[Records drawn from a dataset]
§

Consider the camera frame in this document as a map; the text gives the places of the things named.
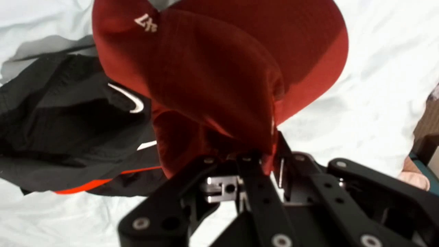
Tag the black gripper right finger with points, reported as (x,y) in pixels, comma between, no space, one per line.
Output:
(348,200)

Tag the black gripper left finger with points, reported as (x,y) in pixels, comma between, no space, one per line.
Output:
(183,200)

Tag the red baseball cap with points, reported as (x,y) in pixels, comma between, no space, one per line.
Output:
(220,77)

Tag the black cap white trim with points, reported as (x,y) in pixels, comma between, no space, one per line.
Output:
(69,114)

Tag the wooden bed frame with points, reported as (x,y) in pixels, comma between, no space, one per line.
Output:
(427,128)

§

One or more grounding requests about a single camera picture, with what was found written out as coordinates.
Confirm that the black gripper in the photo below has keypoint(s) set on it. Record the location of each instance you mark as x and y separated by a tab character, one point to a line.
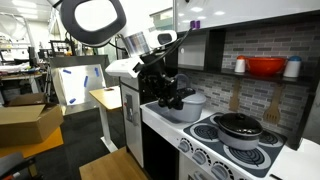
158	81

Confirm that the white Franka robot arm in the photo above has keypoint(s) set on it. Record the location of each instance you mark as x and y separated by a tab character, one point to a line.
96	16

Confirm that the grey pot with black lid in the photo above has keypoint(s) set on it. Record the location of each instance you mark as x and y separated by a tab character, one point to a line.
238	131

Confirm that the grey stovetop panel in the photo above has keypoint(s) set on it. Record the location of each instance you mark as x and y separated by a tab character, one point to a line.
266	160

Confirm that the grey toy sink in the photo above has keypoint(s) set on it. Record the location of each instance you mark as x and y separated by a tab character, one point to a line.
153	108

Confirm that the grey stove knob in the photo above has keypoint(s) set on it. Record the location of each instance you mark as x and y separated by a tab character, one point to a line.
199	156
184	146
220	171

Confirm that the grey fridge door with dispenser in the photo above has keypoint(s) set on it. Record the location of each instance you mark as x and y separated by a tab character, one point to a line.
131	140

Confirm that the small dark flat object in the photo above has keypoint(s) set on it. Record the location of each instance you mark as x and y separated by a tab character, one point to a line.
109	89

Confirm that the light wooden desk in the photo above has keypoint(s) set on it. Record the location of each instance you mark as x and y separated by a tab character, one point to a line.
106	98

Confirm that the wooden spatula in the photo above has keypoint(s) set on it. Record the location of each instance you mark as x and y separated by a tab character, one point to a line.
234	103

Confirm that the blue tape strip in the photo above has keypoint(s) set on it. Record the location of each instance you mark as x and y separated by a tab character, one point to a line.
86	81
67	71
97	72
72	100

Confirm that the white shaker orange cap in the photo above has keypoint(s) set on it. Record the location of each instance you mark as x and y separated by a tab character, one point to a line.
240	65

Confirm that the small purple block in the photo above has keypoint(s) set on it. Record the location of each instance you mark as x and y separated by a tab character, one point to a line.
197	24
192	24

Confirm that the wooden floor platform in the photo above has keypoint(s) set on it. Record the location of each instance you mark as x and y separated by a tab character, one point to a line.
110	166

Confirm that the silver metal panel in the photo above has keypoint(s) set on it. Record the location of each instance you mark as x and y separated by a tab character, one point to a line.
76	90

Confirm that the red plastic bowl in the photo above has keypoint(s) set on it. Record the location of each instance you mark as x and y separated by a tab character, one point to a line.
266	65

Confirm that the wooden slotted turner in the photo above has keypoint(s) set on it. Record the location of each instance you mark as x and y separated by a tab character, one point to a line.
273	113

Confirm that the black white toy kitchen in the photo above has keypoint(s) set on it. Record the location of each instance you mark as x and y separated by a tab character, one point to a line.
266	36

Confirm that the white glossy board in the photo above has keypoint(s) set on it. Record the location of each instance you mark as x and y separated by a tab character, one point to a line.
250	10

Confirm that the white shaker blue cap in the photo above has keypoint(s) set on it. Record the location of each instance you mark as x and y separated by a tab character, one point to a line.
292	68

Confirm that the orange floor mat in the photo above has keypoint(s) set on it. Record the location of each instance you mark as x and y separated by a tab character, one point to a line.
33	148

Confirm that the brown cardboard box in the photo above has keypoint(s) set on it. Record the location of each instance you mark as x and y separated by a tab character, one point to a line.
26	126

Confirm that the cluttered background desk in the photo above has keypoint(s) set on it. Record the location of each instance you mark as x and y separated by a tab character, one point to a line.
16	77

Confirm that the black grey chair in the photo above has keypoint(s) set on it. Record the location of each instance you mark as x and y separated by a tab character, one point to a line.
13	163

§

Work required
In the entries above, find each line with the word "frame" and copy it.

Answer to this exercise
Consider the camera frame in this document as a map; the text gives the places of the things named.
Tag the wooden bed frame with points, reported as (x,y) in pixels, comma between, no space, one per line.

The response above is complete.